Со Слуцким я к этому времени уже был знаком, и его суровая осанка, нарочитая офицерская выправка, строгие усы и начальственный тон, заставлявшие робеть, производили на меня серьезное впечатление. Внешность же Давида Самойлова оказалась полной противоположностью моим заочным представлениям — передо мной стоял маленький, как мне сначала показалось, небрежно одетый лысоватый человек с удивительно завораживающими и все время чему-то, даже не относящемуся к разговору, смеющимися глазами, начисто лишенный какой бы то ни было внешней внушительности, подобающей бывалому солдату и классику поэзии, каковым он в действительности и являлся.

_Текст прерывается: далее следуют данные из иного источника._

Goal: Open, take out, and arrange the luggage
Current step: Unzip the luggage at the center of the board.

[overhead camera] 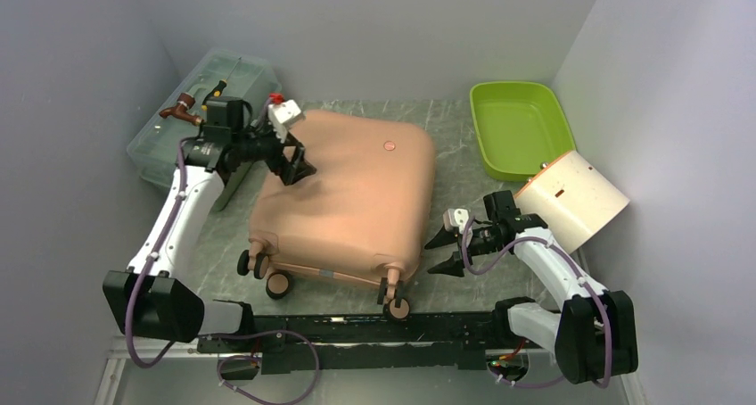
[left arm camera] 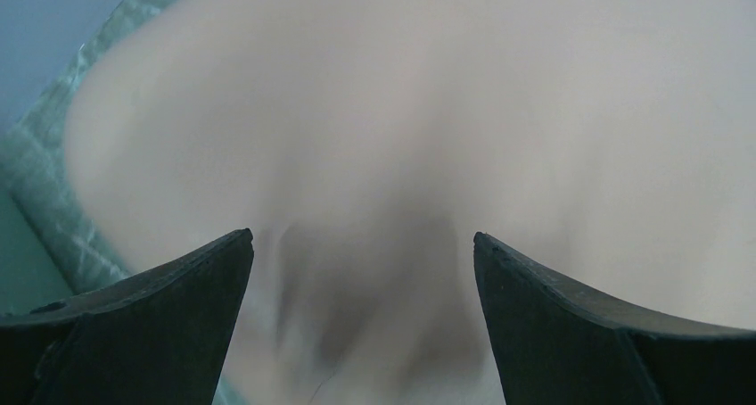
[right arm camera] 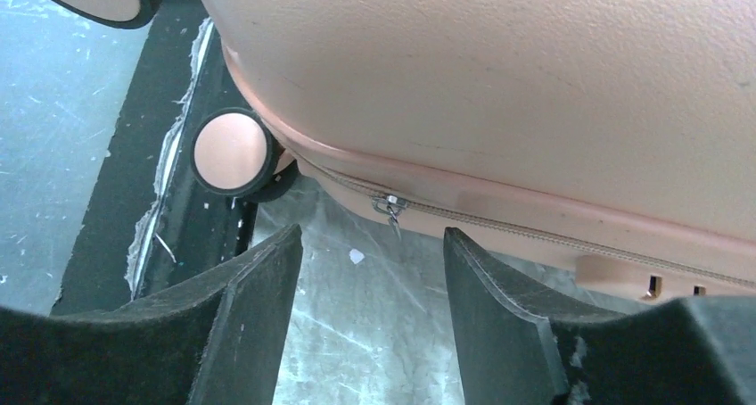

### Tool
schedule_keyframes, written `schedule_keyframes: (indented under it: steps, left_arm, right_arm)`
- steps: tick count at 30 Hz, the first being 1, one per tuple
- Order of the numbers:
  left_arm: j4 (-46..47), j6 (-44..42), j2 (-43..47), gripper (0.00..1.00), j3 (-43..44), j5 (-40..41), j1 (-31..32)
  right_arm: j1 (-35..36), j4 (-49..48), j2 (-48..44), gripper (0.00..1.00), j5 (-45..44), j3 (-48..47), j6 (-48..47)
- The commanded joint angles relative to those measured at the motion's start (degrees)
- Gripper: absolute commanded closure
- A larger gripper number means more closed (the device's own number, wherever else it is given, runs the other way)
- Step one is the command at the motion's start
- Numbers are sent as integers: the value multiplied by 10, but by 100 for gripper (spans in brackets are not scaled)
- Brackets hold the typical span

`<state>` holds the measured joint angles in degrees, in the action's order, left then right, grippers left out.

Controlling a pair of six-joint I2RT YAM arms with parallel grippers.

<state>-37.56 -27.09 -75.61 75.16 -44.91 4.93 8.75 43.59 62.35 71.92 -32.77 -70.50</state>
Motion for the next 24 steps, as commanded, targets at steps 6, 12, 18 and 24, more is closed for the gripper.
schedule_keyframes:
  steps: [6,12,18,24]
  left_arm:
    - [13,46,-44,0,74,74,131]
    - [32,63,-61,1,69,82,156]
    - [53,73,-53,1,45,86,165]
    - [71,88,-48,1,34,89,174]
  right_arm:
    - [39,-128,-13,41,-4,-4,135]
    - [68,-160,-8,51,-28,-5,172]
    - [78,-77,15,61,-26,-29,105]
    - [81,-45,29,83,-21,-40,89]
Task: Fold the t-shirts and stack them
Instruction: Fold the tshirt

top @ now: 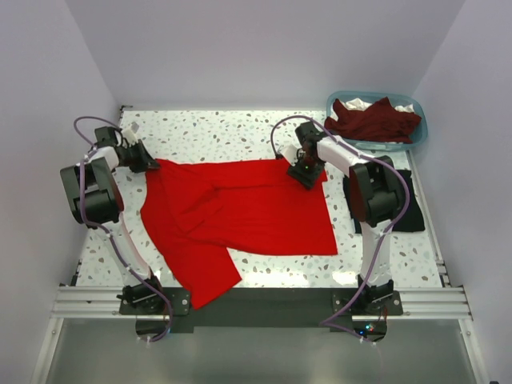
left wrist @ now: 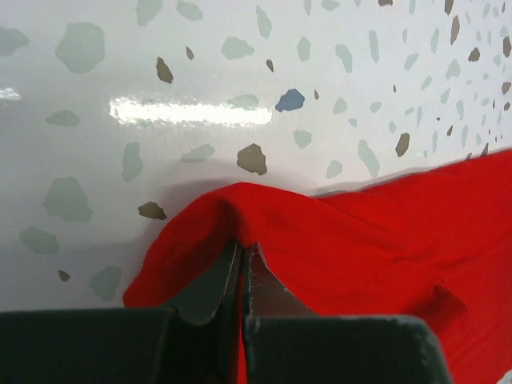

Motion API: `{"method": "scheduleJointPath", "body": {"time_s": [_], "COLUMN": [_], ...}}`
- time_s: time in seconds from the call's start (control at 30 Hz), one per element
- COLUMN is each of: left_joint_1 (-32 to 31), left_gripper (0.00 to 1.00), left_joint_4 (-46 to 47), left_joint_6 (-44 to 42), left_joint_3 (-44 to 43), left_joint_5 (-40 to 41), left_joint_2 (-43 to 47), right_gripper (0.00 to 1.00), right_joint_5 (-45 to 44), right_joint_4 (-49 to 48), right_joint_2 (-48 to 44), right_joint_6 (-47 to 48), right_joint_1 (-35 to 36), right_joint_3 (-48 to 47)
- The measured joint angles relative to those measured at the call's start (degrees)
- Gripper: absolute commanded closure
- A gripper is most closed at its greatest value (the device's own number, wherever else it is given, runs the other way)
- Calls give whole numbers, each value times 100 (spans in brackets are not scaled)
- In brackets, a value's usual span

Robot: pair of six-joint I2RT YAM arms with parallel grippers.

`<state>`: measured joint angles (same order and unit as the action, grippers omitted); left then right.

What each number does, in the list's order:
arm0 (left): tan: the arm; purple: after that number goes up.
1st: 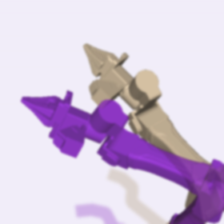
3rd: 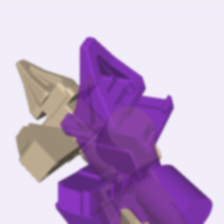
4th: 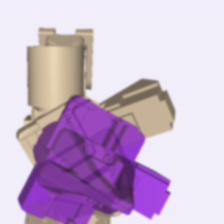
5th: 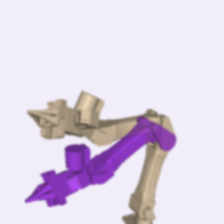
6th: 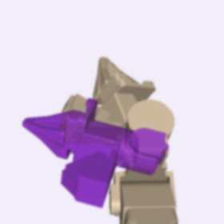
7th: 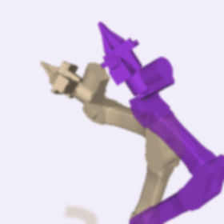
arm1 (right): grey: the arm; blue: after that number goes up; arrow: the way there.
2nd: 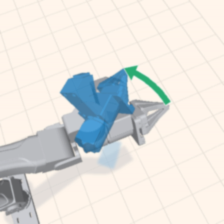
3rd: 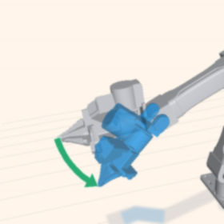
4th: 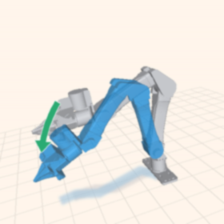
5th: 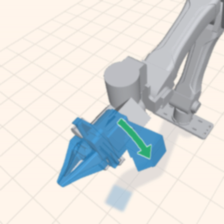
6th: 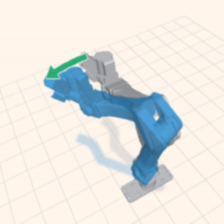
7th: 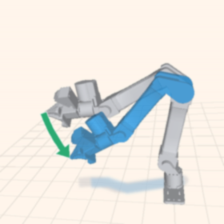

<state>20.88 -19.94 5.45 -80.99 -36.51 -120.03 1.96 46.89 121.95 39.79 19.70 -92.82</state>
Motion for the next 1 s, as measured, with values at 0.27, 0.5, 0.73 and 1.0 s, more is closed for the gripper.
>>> {"method": "scheduleJointPath", "body": {"time_s": [0.27, 0.5, 0.73, 1.0], "left_joint_1": [90, 90, 166, -7], "left_gripper": [100, 69, 58, 61], "left_joint_4": [4, -79, -262, -879], "left_joint_6": [-4, -52, -284, -1475], "left_joint_3": [-527, -925, -933, -487], "left_joint_5": [188, 376, 372, 291], "left_joint_2": [-68, -485, -426, 903], "right_gripper": [48, 44, 46, 62], "right_joint_5": [-120, -87, 542, 782], "right_joint_4": [15, 44, 592, 673], "right_joint_2": [68, 107, 146, -76], "right_joint_6": [33, 39, 28, -162], "right_joint_1": [4, 4, -22, -79], "right_joint_3": [-103, -197, -866, -1270]}}
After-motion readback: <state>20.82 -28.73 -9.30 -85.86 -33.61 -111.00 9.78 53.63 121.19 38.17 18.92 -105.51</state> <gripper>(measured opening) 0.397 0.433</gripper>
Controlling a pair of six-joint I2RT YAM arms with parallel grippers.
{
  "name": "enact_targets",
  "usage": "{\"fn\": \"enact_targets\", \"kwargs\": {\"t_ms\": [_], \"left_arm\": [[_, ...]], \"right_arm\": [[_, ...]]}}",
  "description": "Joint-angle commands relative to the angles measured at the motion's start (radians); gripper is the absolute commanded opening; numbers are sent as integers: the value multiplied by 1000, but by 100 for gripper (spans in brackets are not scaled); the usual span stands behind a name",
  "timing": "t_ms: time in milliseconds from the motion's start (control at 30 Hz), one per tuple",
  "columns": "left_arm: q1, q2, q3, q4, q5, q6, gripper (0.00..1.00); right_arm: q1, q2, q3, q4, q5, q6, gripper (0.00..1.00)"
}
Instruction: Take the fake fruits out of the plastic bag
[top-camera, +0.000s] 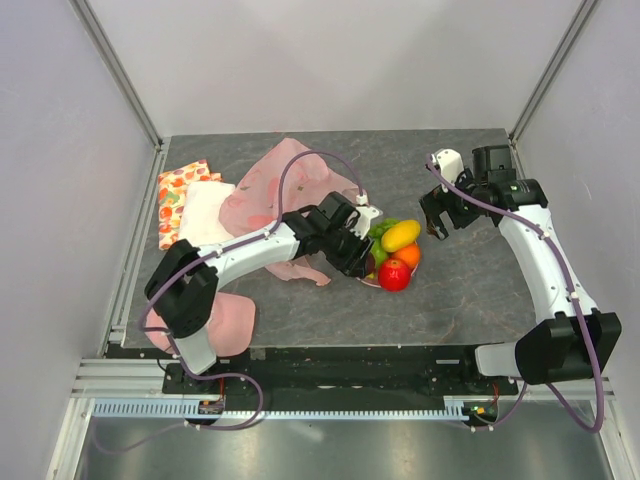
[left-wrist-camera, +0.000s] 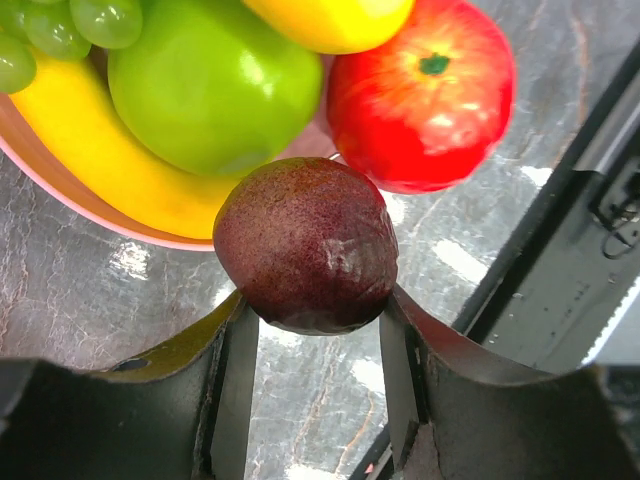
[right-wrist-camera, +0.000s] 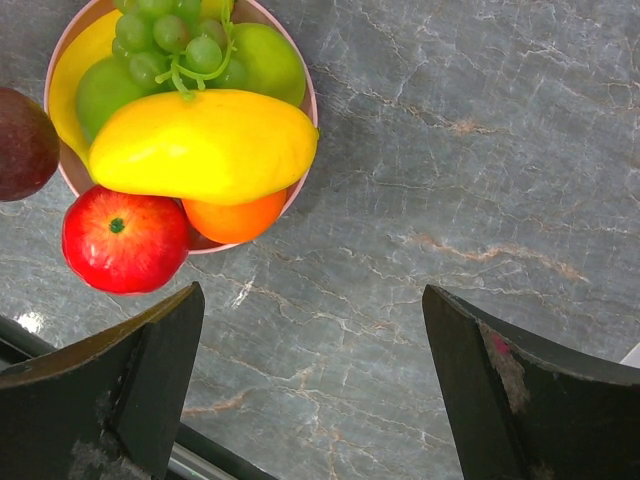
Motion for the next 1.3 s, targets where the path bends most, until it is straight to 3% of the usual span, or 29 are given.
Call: {"fn": "enact_targets", "kwargs": {"t_ms": [0,533,800,1267], "left_arm": [[-2,19,22,67,-25,22,27],[-5,52,-37,157,22,-25,33],[-12,46,-64,168,39,-28,52],[-15,54,-71,171,35,-34,64]], "right_arm": [[0,-20,23,19,11,10,98],[-3,29,23,28,-14,16,98],[-5,52,26,32,-19,19,98],[-5,61,36,37,-12,19,98]]}}
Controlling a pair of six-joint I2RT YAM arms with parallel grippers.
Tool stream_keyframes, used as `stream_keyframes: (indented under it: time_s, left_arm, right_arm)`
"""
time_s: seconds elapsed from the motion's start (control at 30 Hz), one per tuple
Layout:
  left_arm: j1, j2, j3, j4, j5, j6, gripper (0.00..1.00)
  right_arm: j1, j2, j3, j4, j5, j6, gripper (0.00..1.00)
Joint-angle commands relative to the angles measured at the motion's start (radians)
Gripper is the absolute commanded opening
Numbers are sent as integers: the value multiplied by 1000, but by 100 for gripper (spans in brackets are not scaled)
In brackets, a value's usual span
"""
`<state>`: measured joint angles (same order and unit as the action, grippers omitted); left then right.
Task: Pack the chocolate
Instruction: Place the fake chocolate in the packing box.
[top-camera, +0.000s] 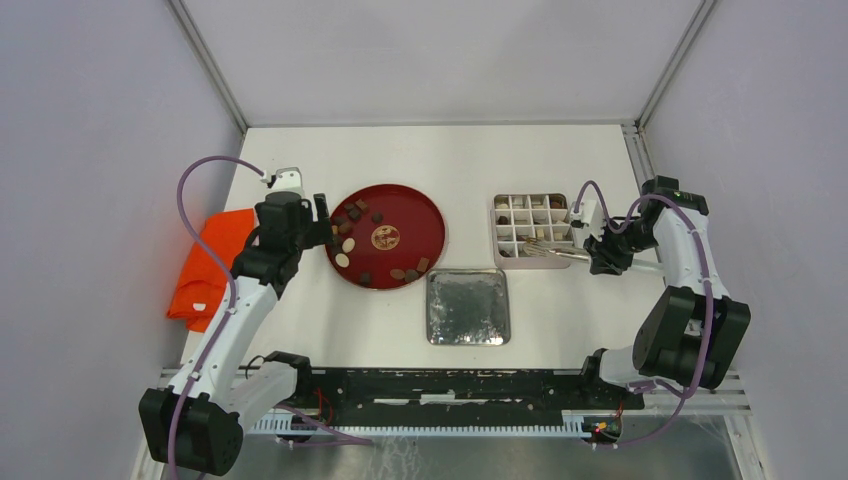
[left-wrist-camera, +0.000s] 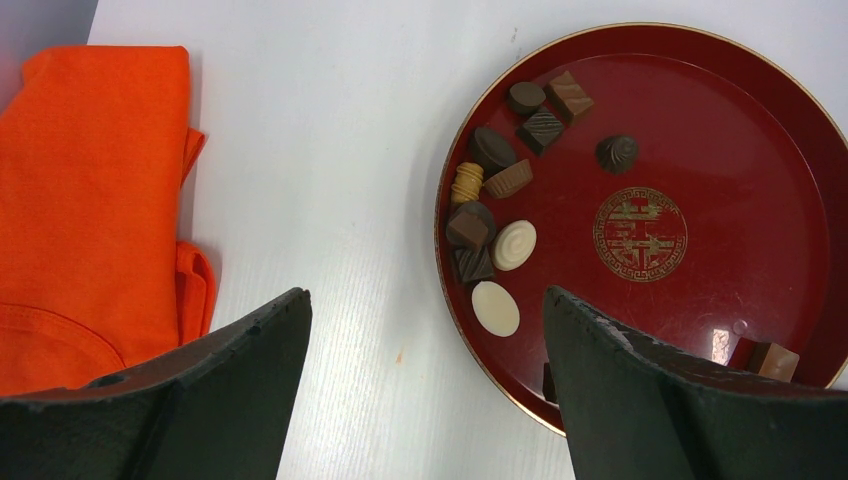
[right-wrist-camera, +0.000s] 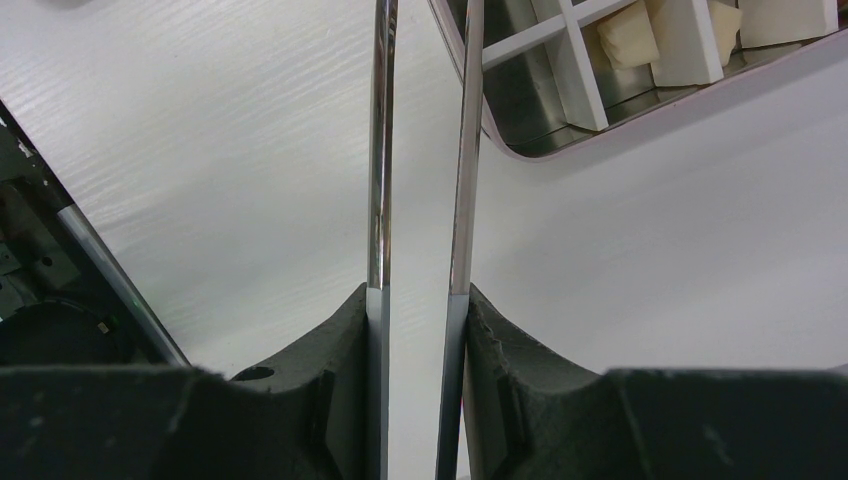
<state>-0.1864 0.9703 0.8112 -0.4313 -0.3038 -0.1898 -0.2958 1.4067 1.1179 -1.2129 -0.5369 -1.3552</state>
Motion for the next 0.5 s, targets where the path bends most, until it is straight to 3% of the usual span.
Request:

Меня удивило и даже поначалу шокировало, что уже хорошо знакомый с ним мой ровесник Сережа Артамонов вместо почтительного обращения к нему «Давид Самойлович» называет его каким-то странным и никак не подходящим детским именем Дезик. На меня, к моему великому огорчению, Самойлов никакого внимания не обратил, так как почти все оно было тогда поглощено девятнадцатилетней Анной Наль, поражавшей своей яркой внешностью и необычными стихами. Но мне, в те поры терзаемому честолюбием и комплексами поэтической иерархии, казалась счастьем сама возможность быть в доме такого поэта как Самойлов и слушать что он говорит, хотя и говорил он в тот раз почему-то больше не о поэзии, а о вещах от нее, на мой взгляд, далеких — например, о водке. Стихи мои, уже одобренные Слуцким, он слушал недолго, явно скучая, и вполуха. «Да, — сказал он, хмыкнув, — вы не живописец.» — чем поверг меня в полное отчаяние. Потом ему позвонили, и он заторопился в «Метрополь» встречаться с какими-то друзьями.